══ Data

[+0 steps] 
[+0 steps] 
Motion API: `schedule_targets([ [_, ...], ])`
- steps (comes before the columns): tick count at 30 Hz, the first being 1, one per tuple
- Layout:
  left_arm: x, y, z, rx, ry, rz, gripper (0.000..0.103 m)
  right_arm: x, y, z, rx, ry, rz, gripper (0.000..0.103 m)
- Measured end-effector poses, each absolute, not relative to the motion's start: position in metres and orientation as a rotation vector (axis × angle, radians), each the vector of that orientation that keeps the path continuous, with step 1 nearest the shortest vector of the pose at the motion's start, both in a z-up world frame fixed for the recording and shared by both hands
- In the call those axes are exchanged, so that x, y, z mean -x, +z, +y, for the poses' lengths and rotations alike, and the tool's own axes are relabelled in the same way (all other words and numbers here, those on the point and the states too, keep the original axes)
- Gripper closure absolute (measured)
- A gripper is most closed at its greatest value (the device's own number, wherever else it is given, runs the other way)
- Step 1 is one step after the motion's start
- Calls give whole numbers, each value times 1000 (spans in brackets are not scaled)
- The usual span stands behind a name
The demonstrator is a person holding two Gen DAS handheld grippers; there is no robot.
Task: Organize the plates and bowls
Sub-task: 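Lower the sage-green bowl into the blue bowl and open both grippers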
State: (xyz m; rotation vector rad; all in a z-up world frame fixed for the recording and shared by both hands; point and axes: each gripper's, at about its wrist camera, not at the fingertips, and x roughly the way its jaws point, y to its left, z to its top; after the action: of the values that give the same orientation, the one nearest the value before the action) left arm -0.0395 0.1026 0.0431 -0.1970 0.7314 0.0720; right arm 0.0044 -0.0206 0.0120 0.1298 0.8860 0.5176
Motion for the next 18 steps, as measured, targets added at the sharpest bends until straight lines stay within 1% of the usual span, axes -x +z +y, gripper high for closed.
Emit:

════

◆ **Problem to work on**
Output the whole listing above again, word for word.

◆ **Exercise response**
[+0 steps] 
[+0 steps] 
Motion API: `schedule_targets([ [_, ...], ])`
- steps (comes before the columns): tick count at 30 Hz, the first being 1, one per tuple
- Layout:
  left_arm: x, y, z, rx, ry, rz, gripper (0.000..0.103 m)
  right_arm: x, y, z, rx, ry, rz, gripper (0.000..0.103 m)
- Measured end-effector poses, each absolute, not relative to the motion's start: position in metres and orientation as a rotation vector (axis × angle, radians), each the vector of that orientation that keeps the path continuous, with step 1 nearest the shortest vector of the pose at the motion's start, both in a z-up world frame fixed for the recording and shared by both hands
- In the call those axes are exchanged, so that x, y, z mean -x, +z, +y, for the poses' lengths and rotations alike, and the tool's own axes are relabelled in the same way (all other words and numbers here, those on the point and the states too, keep the original axes)
- Gripper closure absolute (measured)
- A gripper is most closed at its greatest value (the device's own number, wherever else it is given, runs the other way)
- Step 1 is one step after the motion's start
- Calls give whole numbers, each value times 1000 (spans in brackets are not scaled)
- The usual span stands behind a name
The demonstrator is a person holding two Gen DAS handheld grippers; there is no robot.
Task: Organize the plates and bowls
Sub-task: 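Lower the sage-green bowl into the blue bowl and open both grippers
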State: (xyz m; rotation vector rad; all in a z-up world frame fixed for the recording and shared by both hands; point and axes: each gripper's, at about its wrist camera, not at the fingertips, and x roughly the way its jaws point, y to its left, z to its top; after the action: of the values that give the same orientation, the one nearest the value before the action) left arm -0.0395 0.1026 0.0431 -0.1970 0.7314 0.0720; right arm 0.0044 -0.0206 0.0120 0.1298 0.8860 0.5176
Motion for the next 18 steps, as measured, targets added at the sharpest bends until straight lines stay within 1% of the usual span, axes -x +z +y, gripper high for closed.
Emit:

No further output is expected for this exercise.